Work task -
Scan the data beneath this task and copy each line that includes "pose".

Given information -
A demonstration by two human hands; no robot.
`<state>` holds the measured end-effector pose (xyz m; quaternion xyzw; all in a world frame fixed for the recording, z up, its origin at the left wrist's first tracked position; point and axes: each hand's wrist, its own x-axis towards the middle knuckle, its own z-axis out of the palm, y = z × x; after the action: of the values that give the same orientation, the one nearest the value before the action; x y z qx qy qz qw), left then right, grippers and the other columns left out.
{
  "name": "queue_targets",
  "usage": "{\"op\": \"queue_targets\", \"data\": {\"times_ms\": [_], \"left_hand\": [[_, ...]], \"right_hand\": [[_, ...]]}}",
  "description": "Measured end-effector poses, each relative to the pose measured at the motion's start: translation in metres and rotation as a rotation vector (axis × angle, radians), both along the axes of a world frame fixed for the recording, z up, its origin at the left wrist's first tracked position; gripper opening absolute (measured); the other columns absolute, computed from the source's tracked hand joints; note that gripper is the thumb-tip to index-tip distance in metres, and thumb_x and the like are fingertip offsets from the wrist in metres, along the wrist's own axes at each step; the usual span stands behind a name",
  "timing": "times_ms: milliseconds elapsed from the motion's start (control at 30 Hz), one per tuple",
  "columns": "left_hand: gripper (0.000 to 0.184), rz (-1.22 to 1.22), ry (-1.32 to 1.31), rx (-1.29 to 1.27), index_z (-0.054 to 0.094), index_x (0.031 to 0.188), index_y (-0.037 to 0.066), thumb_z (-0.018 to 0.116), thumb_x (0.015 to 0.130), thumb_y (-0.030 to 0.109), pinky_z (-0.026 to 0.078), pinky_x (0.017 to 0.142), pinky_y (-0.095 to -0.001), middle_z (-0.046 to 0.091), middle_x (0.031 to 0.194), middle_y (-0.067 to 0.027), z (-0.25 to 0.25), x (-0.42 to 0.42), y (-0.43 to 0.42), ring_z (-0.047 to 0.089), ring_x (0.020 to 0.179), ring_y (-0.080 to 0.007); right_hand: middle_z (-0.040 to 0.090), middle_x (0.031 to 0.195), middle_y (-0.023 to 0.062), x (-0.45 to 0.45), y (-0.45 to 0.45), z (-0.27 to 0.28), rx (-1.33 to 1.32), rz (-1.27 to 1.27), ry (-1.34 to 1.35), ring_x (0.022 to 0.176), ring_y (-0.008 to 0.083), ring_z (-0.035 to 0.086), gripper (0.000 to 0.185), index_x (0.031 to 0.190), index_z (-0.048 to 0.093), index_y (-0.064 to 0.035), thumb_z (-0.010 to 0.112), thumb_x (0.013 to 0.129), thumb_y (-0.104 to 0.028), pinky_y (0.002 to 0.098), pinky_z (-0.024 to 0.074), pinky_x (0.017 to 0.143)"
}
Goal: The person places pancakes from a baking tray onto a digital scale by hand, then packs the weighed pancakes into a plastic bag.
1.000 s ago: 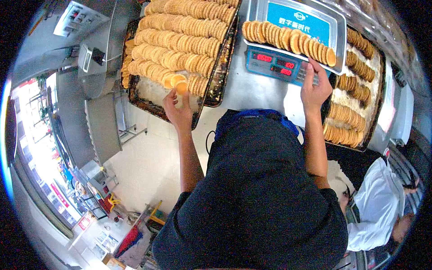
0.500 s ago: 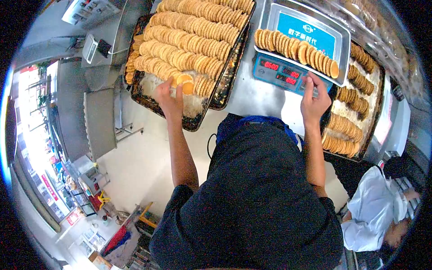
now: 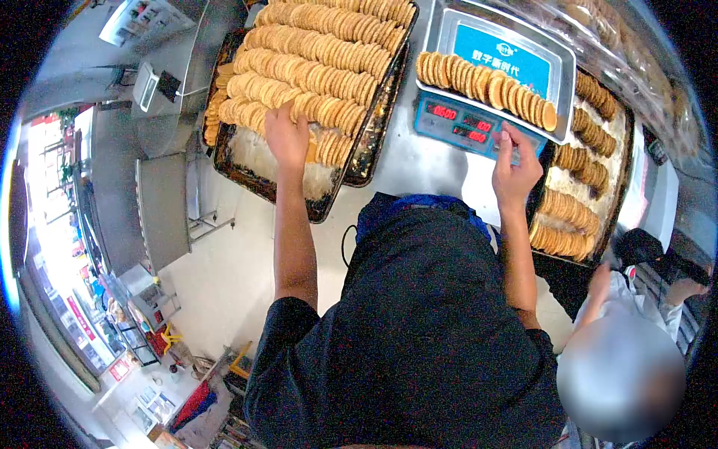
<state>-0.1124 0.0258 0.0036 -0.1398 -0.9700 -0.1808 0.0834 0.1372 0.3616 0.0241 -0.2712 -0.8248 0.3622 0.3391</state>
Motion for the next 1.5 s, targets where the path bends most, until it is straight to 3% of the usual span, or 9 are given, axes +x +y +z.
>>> {"op": "queue_targets", "data": {"times_ms": [167,467,567,700,833,1100,1200,1300,1500], "left_hand": [[0.038,0.075,-0.142,-0.049,0.067,0.123,0.000,0.073,0.087,0.008,0.052,0.097,-0.0451,0.064,0.116,-0.0206,0.018,0.004,0.012,0.063,0.111,-0.0314],[0.056,0.168,0.024,0.049,0.058,0.131,-0.005,0.075,0.086,0.024,0.050,0.101,-0.0483,0.063,0.124,-0.0235,0.036,0.007,-0.005,0.062,0.113,-0.0388],[0.043,0.241,-0.004,0.493,0.059,0.124,-0.006,0.071,0.088,0.014,0.051,0.094,-0.0386,0.063,0.115,-0.0164,0.055,0.011,-0.005,0.062,0.105,-0.0275],[0.034,0.086,-0.497,0.883,0.057,0.125,-0.003,0.057,0.094,0.011,0.048,0.095,-0.0340,0.058,0.115,-0.0120,0.074,0.059,0.064,0.057,0.108,-0.0221],[0.034,-0.183,-0.947,1.193,0.054,0.128,-0.006,0.053,0.098,0.012,0.048,0.102,-0.0361,0.059,0.121,-0.0144,0.045,0.094,0.126,0.059,0.115,-0.0231],[0.040,-0.190,-1.352,1.223,0.054,0.133,-0.002,0.044,0.111,0.031,0.050,0.098,-0.0366,0.064,0.121,-0.0135,0.047,0.146,0.196,0.062,0.112,-0.0219],[0.050,-0.490,-1.258,0.992,0.050,0.139,-0.002,0.037,0.114,0.040,0.051,0.092,-0.0364,0.066,0.116,-0.0160,0.049,0.148,0.194,0.063,0.107,-0.0223],[0.049,-0.504,-1.219,0.866,0.050,0.139,-0.003,0.035,0.115,0.037,0.052,0.087,-0.0344,0.067,0.111,-0.0161,0.046,0.147,0.194,0.066,0.099,-0.0217],[0.037,-0.389,-1.265,0.789,0.057,0.130,-0.005,0.044,0.113,0.025,0.052,0.084,-0.0318,0.069,0.105,-0.0129,0.046,0.153,0.188,0.065,0.093,-0.0180]], "right_hand": [[0.078,0.095,0.0127,0.000,-0.001,0.006,-0.028,-0.010,0.035,0.083,0.0157,0.075,0.019,0.113,0.075,0.0016,0.067,0.101,-0.010,0.0291,0.0580,0.076],[0.079,0.099,0.0115,-0.004,0.003,-0.005,0.113,-0.020,0.064,0.087,0.0197,0.075,0.016,0.110,0.077,-0.0040,0.072,0.095,-0.008,0.0316,0.0579,0.075],[0.076,0.094,0.0096,-0.010,-0.002,0.001,0.065,0.060,-0.008,0.084,0.0271,0.072,0.017,0.107,0.077,-0.0083,0.074,0.090,-0.011,0.0380,0.0547,0.075],[0.062,0.139,0.0128,-0.029,-0.033,0.042,0.284,0.506,0.056,0.125,0.0346,0.060,0.048,0.138,0.063,-0.0157,0.065,0.090,-0.012,0.0476,0.0474,0.104],[0.056,0.146,0.0125,-0.036,-0.036,0.038,0.508,0.588,0.067,0.143,0.0356,0.046,0.049,0.142,0.056,-0.0189,0.060,0.093,-0.014,0.0489,0.0491,0.100],[0.064,0.134,0.0155,0.027,0.002,-0.004,0.367,0.459,0.070,0.118,0.0342,0.065,0.046,0.135,0.063,-0.0087,0.070,0.092,-0.025,0.0448,0.0545,0.093],[0.073,0.111,0.0141,0.041,0.039,0.012,0.223,0.067,0.171,0.099,0.0345,0.071,0.044,0.116,0.071,-0.0044,0.085,0.078,-0.022,0.0423,0.0559,0.088],[0.067,0.087,0.0157,0.050,0.087,0.012,0.179,-0.359,-0.194,0.078,0.0333,0.065,0.035,0.102,0.072,-0.0025,0.081,0.085,-0.032,0.0432,0.0520,0.073],[0.067,0.097,0.0167,0.031,0.141,-0.014,0.366,-0.427,-0.332,0.092,0.0375,0.065,0.042,0.114,0.070,-0.0030,0.076,0.085,-0.033,0.0483,0.0536,0.078]]}}
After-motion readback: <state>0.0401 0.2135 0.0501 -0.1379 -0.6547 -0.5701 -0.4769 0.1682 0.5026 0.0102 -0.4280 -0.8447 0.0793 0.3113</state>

Response -
`<state>` holds the measured end-effector pose (xyz m; quaternion xyzw; all in a world frame fixed for the recording, z up, its origin at the left wrist's first tracked position; point and axes: each hand's wrist, its own x-axis towards the middle knuckle, its own z-axis out of the palm, y = z × x; after the action: of the values that give the same orientation, the one nearest the value before the action; x y z qx qy qz qw), left then right, grippers and the other columns left out.
  "description": "Measured end-effector poses, each relative to the pose measured at the motion's start: translation in metres and rotation as a rotation vector (axis × angle, radians), both along the axes of a world frame fixed for the recording, z up, its origin at the left wrist's first tracked position; gripper opening absolute (measured); the other columns absolute, computed from the source's tracked hand joints; note that gripper is the thumb-tip to index-tip distance in metres, and thumb_x and the like are fingertip offsets from the wrist in metres, along the wrist's own axes at each step; the usual span stands behind a name",

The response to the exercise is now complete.